YOUR TASK - Reproduce word for word every line from the one containing "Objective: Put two" to the final line of the data below; omit the pictures.

STORED DATA -
=-=-=
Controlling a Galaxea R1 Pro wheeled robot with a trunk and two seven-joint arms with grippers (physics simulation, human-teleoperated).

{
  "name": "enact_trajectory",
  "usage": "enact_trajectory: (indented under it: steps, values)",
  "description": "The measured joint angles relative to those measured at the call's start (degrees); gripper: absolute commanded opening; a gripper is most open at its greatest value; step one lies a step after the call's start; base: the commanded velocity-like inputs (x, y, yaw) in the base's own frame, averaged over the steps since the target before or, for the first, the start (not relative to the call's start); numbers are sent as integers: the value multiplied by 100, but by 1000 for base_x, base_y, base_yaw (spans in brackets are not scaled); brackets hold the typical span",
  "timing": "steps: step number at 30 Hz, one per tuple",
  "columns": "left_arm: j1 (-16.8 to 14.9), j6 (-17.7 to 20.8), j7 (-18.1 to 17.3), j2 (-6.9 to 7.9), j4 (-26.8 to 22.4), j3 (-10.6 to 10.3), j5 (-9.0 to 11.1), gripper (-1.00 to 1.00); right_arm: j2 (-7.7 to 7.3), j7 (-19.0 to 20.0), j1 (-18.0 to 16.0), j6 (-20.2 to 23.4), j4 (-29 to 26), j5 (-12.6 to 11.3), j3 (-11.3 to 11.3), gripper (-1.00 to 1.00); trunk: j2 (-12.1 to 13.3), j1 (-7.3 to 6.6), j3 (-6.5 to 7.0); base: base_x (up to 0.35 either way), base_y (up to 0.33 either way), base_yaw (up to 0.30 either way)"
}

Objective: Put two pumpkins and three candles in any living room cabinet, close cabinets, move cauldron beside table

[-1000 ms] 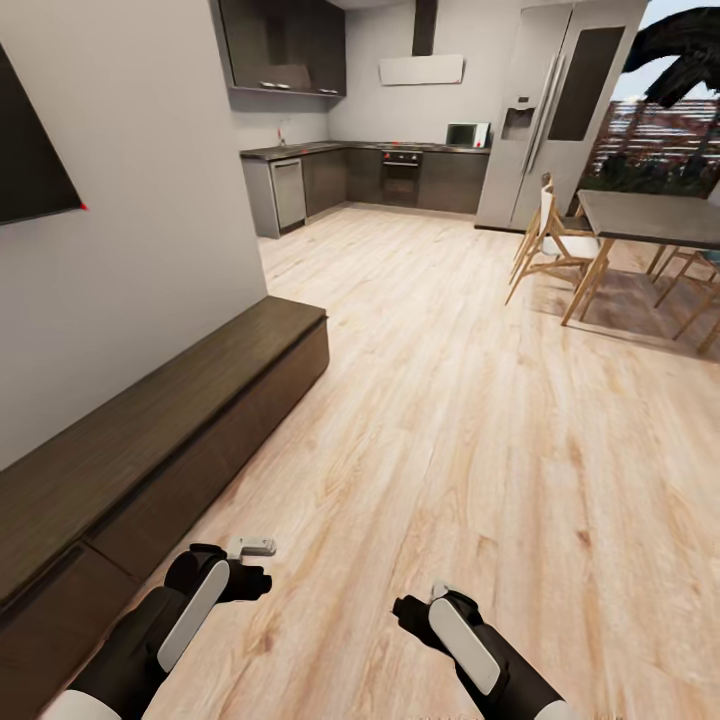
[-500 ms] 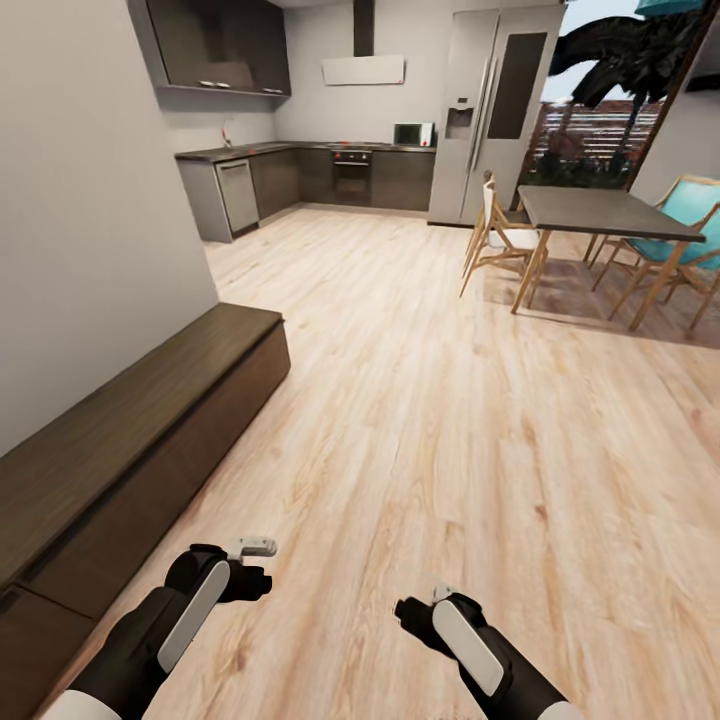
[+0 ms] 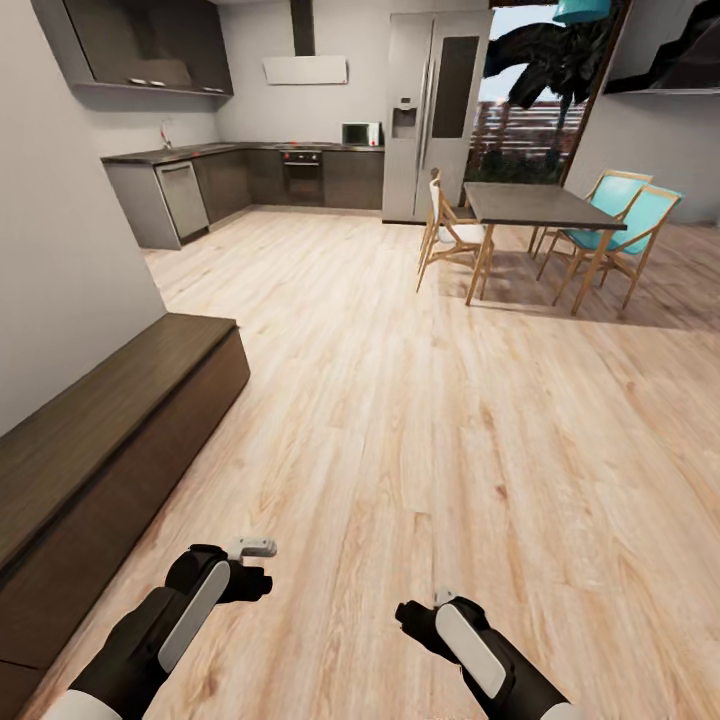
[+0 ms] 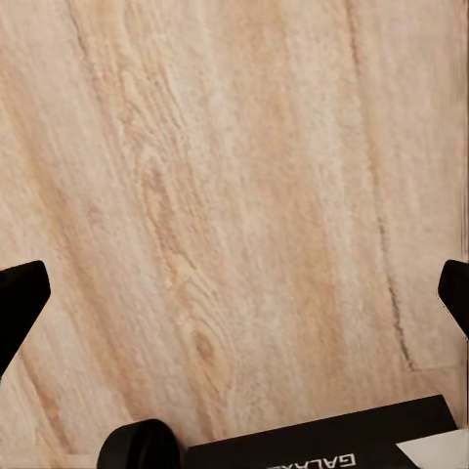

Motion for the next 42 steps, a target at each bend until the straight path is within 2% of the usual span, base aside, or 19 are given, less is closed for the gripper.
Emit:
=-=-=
ANSWER TO THIS EXERCISE -
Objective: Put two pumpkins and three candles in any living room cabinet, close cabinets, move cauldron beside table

[-1000 ms] 
[-500 ms] 
[+0 ms] 
[+0 ms] 

Motion for the next 42 steps, a target at each bend until the straight path is within 2% of the usual span, base aside, or 19 are given, less is closed for the gripper.
Emit:

No additional output is needed.